La volatilité des prix du carburant reste une préoccupation constante. Air Canada a dépensé 244 millions en carburant au plus récent trimestre, soit 29 % de plus que l’an dernier, en raison de la hausse des prix et de la faiblesse du dollar canadien. Air Canada a affiché une perte nette de 231 millions, ou 85 ¢ par action, pour son quatrième trimestre clos le 31 décembre. Pour la même période un an plus tôt, elle avait réalisé un bénéfice net de 8 millions, ou 2 ¢ par action. Le bénéfice ajusté d’Air Canada, qui exclut l’impact des taux de change, s’est chiffré à 54 millions, ou 20 ¢ par action, en baisse par rapport à celui de 60 millions, ou 22 ¢ par action, un an plus tôt. Les revenus du transporteur aérien montréalais ont grimpé à 4,24 milliards, comparativement à ceux de 3,82 milliards du même trimestre un an plus tôt.

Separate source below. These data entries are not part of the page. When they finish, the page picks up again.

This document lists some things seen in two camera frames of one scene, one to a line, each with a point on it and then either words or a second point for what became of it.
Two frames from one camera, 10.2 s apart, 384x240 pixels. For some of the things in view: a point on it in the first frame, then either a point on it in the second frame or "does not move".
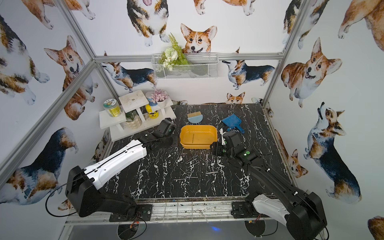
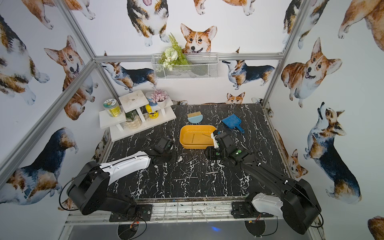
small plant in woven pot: (133, 120) does not move
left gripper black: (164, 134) to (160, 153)
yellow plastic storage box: (199, 137) does not move
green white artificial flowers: (173, 55) does not move
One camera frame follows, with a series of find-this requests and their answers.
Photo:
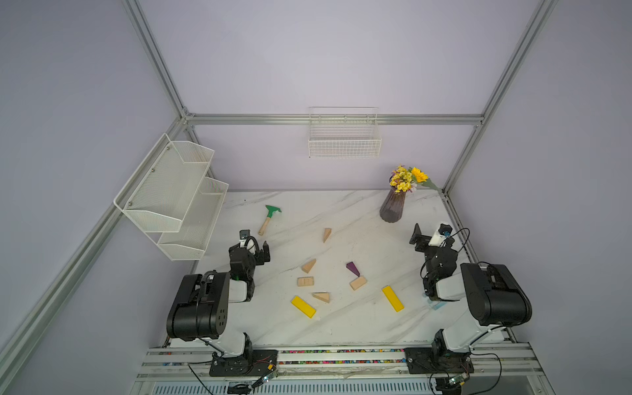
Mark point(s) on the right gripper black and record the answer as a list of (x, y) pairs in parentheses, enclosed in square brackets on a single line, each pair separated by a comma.
[(427, 243)]

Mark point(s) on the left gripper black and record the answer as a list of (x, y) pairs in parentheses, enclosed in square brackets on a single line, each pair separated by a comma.
[(258, 254)]

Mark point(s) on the wooden triangle block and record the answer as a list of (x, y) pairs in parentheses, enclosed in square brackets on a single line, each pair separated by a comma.
[(327, 234), (307, 267), (322, 296)]

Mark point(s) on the wooden rectangular block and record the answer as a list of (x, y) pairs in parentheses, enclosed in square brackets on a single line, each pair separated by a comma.
[(358, 283), (305, 281)]

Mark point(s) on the purple triangle block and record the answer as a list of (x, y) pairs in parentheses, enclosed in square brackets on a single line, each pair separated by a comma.
[(352, 268)]

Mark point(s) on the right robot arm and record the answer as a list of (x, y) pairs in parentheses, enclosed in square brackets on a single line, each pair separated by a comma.
[(494, 298)]

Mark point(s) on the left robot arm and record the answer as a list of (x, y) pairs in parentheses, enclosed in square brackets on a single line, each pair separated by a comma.
[(200, 310)]

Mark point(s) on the yellow block right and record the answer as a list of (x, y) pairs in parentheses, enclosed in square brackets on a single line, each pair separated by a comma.
[(393, 299)]

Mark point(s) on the yellow block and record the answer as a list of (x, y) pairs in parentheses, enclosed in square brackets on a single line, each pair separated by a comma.
[(305, 308), (393, 299)]

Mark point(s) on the yellow block left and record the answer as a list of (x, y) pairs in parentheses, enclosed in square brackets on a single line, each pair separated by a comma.
[(305, 308)]

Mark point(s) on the dark ribbed vase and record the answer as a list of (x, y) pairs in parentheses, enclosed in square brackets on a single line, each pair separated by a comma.
[(391, 210)]

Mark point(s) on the yellow flower bouquet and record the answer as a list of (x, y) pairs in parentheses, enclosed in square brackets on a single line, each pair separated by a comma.
[(405, 180)]

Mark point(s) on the white two-tier mesh shelf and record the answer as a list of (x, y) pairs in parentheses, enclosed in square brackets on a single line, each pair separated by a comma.
[(173, 199)]

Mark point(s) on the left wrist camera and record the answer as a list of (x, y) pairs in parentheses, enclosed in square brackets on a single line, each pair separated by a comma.
[(245, 236)]

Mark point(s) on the green toy hammer wooden handle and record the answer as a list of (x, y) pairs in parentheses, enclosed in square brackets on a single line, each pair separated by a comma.
[(271, 211)]

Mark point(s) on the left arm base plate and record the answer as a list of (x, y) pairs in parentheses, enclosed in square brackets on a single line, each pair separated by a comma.
[(243, 364)]

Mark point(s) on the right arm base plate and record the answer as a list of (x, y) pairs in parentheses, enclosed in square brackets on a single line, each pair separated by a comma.
[(438, 361)]

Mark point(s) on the aluminium front rail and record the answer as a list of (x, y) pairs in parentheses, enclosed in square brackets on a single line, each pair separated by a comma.
[(502, 368)]

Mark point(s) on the white wire wall basket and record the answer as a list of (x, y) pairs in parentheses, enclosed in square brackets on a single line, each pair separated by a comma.
[(344, 132)]

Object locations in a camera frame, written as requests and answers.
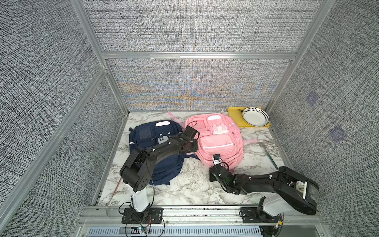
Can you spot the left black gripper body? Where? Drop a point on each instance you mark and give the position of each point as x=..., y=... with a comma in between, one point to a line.
x=193, y=146

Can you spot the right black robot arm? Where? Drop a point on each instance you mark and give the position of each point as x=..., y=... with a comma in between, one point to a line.
x=293, y=190

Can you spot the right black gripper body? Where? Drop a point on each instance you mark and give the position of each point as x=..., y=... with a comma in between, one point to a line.
x=211, y=178

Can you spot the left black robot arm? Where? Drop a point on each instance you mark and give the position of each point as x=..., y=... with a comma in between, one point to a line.
x=138, y=168

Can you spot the green pen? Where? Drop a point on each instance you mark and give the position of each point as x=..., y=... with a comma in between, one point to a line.
x=270, y=157

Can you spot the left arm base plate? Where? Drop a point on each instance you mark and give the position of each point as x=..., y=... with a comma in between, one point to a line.
x=150, y=216

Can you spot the navy blue backpack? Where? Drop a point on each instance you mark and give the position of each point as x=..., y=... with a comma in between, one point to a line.
x=152, y=143

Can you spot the pink backpack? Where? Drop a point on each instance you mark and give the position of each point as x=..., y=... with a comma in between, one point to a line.
x=218, y=134

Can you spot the pink pencil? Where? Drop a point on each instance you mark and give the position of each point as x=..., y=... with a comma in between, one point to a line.
x=116, y=188

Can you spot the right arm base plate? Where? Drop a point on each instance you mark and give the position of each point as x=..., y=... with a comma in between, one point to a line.
x=251, y=214

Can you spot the yellow tray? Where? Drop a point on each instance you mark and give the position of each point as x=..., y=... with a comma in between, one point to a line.
x=236, y=114

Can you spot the white dotted bowl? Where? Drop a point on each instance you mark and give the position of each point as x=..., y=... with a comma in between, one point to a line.
x=255, y=116

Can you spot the white vented cable duct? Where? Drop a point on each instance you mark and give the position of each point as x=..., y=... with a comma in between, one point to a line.
x=176, y=231

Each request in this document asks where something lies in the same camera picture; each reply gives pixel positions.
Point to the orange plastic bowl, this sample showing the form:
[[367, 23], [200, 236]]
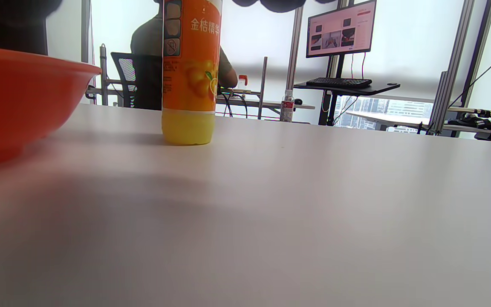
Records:
[[15, 98]]

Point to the red clamp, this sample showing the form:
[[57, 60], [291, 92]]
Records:
[[243, 80]]

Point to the computer monitor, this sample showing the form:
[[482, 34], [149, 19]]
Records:
[[339, 30]]

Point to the person's right hand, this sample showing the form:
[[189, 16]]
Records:
[[279, 5]]

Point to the black office chair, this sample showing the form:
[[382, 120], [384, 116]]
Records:
[[124, 81]]

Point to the short aluminium post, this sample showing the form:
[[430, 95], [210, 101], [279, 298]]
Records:
[[263, 85]]

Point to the wide aluminium window post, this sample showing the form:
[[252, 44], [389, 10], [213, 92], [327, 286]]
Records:
[[450, 76]]

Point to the black keyboard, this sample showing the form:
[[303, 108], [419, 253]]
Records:
[[339, 82]]

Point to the thin aluminium post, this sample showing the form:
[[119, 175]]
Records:
[[103, 72]]

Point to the dark brown cabinet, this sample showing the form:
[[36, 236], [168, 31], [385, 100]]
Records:
[[15, 40]]

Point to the clear bottle red label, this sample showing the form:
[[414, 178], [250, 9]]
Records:
[[287, 108]]

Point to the black monitor stand tray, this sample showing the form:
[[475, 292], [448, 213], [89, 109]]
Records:
[[373, 88]]

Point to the yellow dish soap bottle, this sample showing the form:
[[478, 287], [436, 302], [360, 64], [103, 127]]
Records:
[[190, 85]]

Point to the tall aluminium post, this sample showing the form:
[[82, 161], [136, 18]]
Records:
[[294, 47]]

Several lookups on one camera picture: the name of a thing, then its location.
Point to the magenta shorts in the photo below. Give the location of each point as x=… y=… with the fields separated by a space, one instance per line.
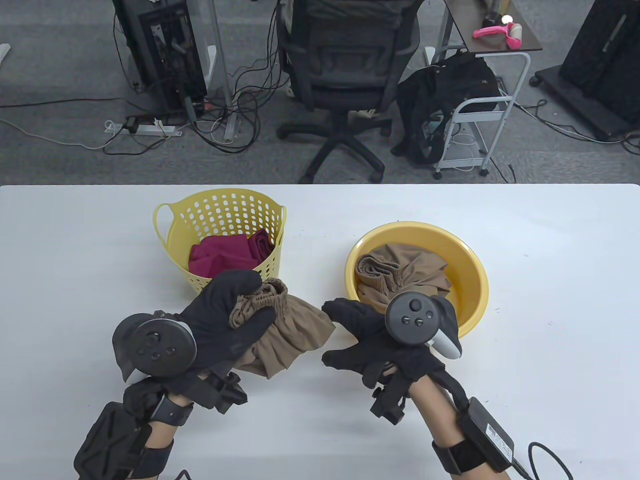
x=225 y=260

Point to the black bag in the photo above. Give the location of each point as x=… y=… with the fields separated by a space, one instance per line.
x=440 y=95

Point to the yellow plastic basin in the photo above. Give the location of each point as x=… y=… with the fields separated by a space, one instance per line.
x=475 y=300

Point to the person's left hand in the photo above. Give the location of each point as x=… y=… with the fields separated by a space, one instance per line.
x=215 y=320

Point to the person's left forearm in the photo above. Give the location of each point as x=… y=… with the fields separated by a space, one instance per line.
x=160 y=435

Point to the black round device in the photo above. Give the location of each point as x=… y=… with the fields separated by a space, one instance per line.
x=492 y=19

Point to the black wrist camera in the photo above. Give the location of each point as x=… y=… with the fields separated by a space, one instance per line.
x=390 y=402
x=225 y=395

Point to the pink plastic tool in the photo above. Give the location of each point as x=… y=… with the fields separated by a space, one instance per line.
x=492 y=31

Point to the grey VR controller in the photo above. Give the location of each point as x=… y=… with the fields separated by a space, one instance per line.
x=410 y=315
x=155 y=345

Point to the black battery pack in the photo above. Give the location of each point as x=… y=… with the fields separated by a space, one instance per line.
x=487 y=435

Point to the white flat object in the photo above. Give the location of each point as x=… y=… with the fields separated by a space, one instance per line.
x=4 y=52

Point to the white power strip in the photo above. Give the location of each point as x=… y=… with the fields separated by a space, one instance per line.
x=150 y=129

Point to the grey desk leg post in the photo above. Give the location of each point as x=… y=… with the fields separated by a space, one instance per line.
x=220 y=60

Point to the black computer tower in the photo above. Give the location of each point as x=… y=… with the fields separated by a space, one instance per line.
x=165 y=55

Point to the black mesh office chair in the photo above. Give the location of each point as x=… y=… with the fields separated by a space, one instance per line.
x=345 y=60

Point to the yellow perforated plastic basket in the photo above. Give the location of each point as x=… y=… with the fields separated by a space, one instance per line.
x=225 y=210

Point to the black forearm brace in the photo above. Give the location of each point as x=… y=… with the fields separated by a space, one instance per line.
x=110 y=445

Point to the brown shorts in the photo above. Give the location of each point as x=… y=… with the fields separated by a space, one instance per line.
x=295 y=330
x=410 y=270

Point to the white cart with brown top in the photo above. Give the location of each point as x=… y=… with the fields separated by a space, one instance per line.
x=465 y=20

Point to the black wheeled cabinet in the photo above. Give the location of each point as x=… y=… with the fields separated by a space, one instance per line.
x=600 y=60

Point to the person's right hand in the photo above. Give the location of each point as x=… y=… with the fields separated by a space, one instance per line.
x=365 y=345

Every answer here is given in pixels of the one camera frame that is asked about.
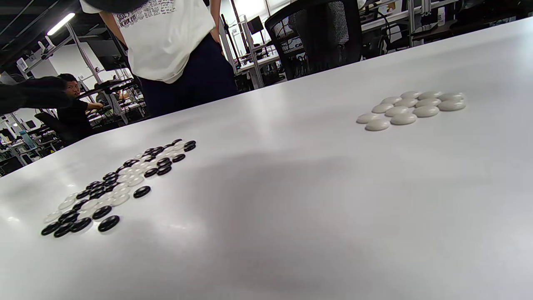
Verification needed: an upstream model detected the person's left hand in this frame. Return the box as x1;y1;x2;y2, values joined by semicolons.
0;76;78;115

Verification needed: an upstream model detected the mixed black white go stones pile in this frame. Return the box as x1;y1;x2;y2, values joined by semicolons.
40;139;197;239

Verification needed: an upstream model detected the sorted white go stones group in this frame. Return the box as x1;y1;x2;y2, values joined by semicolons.
356;90;467;132

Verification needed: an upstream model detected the black desk chair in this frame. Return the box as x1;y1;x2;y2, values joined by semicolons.
35;112;72;144

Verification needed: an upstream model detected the black mesh office chair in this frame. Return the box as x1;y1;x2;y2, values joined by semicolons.
264;0;363;81

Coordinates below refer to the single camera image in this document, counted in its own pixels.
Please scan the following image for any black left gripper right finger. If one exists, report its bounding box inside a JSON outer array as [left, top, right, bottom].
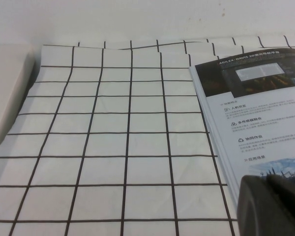
[[265, 172, 295, 236]]

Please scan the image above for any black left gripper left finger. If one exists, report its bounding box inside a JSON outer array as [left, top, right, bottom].
[[236, 174, 295, 236]]

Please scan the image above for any white product catalogue book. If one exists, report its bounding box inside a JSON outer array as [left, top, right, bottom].
[[188, 48, 295, 208]]

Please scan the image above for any white black-grid tablecloth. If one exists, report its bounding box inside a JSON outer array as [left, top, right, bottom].
[[0, 35, 295, 236]]

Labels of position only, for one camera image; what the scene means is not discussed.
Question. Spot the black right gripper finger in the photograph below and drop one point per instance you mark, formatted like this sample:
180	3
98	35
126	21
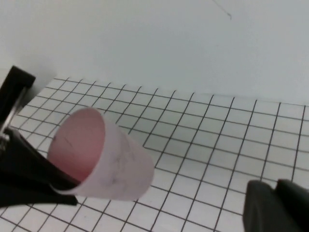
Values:
277	210

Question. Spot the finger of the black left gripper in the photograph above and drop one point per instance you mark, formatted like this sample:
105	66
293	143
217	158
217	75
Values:
29	193

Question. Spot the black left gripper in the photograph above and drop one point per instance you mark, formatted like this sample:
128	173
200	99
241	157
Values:
12	89

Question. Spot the pink translucent plastic cup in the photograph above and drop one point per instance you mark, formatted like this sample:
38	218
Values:
120	174

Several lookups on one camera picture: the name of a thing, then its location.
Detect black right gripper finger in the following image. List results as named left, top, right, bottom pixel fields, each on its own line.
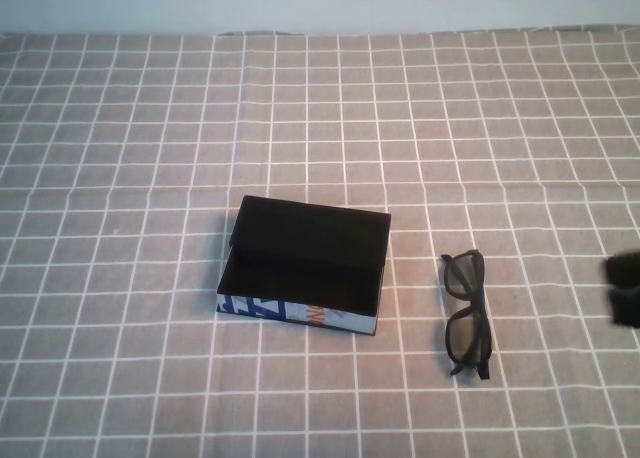
left=601, top=249, right=640, bottom=285
left=606, top=287, right=640, bottom=328

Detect black framed glasses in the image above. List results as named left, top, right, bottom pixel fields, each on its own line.
left=439, top=248, right=495, bottom=381

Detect grey white checked tablecloth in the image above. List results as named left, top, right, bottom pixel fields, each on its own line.
left=0, top=25, right=640, bottom=458

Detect black printed glasses case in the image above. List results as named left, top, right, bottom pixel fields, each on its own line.
left=215, top=194, right=392, bottom=337

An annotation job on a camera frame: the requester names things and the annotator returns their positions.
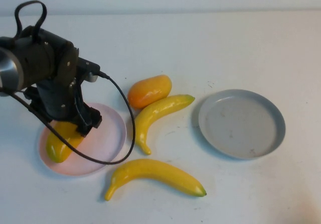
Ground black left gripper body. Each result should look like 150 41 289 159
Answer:
24 78 103 129

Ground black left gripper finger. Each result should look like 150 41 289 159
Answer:
75 122 93 138

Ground yellow mango with green tip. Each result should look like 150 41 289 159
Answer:
46 121 85 164

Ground slim curved yellow banana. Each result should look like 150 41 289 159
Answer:
132 94 196 156

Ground orange-tinted yellow mango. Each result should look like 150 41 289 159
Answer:
127 74 173 109

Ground large yellow banana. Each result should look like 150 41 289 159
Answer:
104 158 207 201

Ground pink round plate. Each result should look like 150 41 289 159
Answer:
38 102 127 177

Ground grey-blue round plate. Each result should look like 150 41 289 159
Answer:
198 89 286 160

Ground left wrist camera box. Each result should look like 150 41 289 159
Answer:
75 57 101 83

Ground black left camera cable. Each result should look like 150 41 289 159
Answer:
0 70 136 164

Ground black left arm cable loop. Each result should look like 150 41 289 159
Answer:
14 0 48 38

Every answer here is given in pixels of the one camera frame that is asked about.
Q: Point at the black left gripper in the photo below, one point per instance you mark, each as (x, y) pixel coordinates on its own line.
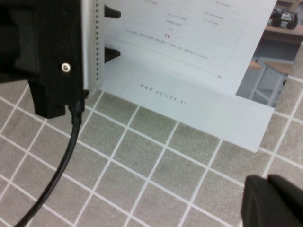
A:
(14, 35)

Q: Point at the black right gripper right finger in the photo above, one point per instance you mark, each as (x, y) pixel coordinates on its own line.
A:
(291, 205)

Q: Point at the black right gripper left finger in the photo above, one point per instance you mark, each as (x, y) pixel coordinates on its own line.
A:
(258, 205)

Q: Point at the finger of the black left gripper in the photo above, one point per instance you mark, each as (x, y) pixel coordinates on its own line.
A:
(111, 13)
(111, 54)

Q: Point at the large brochure with photo cover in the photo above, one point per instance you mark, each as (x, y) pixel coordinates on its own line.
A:
(213, 118)

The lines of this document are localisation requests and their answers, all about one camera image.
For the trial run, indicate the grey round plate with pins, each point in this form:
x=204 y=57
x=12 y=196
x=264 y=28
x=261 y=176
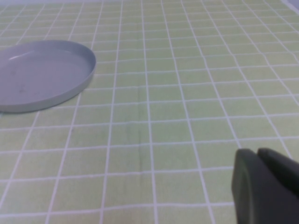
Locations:
x=42 y=75

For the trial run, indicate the green checked tablecloth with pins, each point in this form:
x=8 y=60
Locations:
x=163 y=105

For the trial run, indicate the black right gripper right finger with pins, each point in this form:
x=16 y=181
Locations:
x=280 y=168

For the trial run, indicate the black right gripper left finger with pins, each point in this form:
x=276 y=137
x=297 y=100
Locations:
x=254 y=200

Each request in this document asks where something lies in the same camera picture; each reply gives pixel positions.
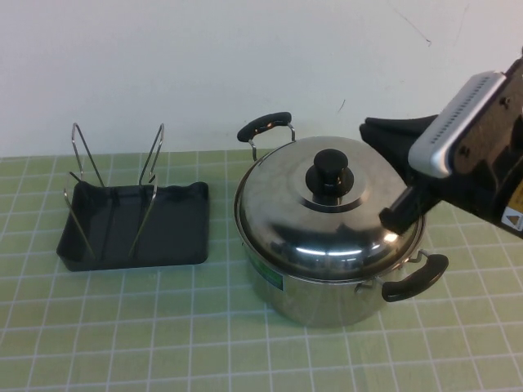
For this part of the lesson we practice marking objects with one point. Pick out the green checked tablecloth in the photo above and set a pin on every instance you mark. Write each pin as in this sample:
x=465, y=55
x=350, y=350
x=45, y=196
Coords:
x=163, y=326

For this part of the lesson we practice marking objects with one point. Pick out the steel pot lid black knob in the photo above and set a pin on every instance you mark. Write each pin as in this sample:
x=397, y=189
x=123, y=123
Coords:
x=278, y=212

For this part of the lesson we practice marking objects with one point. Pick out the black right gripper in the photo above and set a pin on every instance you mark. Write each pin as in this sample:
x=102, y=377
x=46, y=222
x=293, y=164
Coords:
x=490, y=163

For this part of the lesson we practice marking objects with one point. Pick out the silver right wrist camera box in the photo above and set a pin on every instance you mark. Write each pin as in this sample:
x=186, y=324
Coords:
x=449, y=122

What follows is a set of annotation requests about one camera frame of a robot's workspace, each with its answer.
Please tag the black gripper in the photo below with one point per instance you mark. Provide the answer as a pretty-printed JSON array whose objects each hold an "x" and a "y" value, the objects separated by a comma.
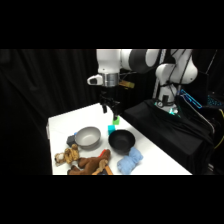
[{"x": 107, "y": 97}]

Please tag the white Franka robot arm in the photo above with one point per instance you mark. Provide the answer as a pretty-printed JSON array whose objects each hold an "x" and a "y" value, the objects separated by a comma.
[{"x": 110, "y": 61}]

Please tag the green cube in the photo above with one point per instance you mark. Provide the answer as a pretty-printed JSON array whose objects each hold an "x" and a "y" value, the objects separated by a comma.
[{"x": 117, "y": 122}]

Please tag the black bowl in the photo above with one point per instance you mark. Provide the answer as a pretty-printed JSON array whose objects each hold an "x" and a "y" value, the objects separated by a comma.
[{"x": 121, "y": 141}]

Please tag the grey bowl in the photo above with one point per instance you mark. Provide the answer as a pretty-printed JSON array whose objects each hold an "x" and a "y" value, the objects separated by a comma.
[{"x": 87, "y": 137}]

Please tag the amber wrist attachment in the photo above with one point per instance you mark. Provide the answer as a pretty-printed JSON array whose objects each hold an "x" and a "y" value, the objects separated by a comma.
[{"x": 127, "y": 84}]

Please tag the dark grey block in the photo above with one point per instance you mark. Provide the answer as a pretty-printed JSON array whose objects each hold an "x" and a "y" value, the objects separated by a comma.
[{"x": 70, "y": 140}]

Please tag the light blue cloth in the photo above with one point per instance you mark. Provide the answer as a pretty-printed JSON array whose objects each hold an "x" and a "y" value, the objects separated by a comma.
[{"x": 130, "y": 161}]

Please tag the brown plush animal toy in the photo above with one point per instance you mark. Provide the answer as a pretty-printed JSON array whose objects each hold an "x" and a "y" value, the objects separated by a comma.
[{"x": 90, "y": 163}]

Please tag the black cloth-covered stand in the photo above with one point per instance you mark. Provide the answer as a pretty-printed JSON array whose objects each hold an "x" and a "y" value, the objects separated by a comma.
[{"x": 166, "y": 133}]

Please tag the small green light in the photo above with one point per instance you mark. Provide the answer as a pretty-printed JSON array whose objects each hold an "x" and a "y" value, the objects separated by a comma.
[{"x": 171, "y": 111}]

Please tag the tan lion plush toy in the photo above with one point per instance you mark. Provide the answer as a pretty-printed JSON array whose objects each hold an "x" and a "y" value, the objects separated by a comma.
[{"x": 66, "y": 155}]

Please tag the black curtain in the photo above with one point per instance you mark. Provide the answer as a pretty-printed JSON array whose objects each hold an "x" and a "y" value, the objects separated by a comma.
[{"x": 40, "y": 93}]

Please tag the blue-lit device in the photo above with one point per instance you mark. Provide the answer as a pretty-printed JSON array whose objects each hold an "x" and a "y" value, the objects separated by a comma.
[{"x": 190, "y": 98}]

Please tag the blue-lit keyboard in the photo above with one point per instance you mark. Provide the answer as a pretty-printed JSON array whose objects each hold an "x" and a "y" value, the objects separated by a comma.
[{"x": 216, "y": 101}]

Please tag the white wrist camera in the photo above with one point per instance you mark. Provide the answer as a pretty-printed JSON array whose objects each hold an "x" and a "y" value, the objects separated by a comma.
[{"x": 94, "y": 80}]

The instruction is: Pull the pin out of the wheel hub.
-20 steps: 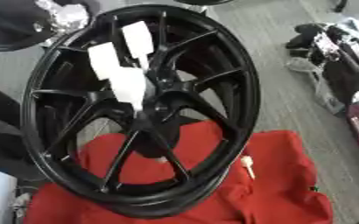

Pour l’ensemble de l’exercice, Air Canada a gagné 167 millions, contre 2,03 milliards pour l’exercice 2017. Les coûts du carburant pour les jets ont bondi de 36 % par rapport à l’exercice précédent, pour atteindre 3,97 milliards. Sur une base ajustée, le bénéfice par action a diminué de 40 % par rapport à l’année précédente, passant de 4,11 $ en 2017 à 2,45 $ en 2018.

Les revenus annuels ont augmenté de 11 % pour atteindre 18,07 milliards, alors que les produits auxiliaires ont augmenté de 13 %, surpassant la croissance des revenus passagers. Les frais de bagages et les surclassements ont ouvert la voie, suivis de la sélection des sièges et des privilèges préférentiels.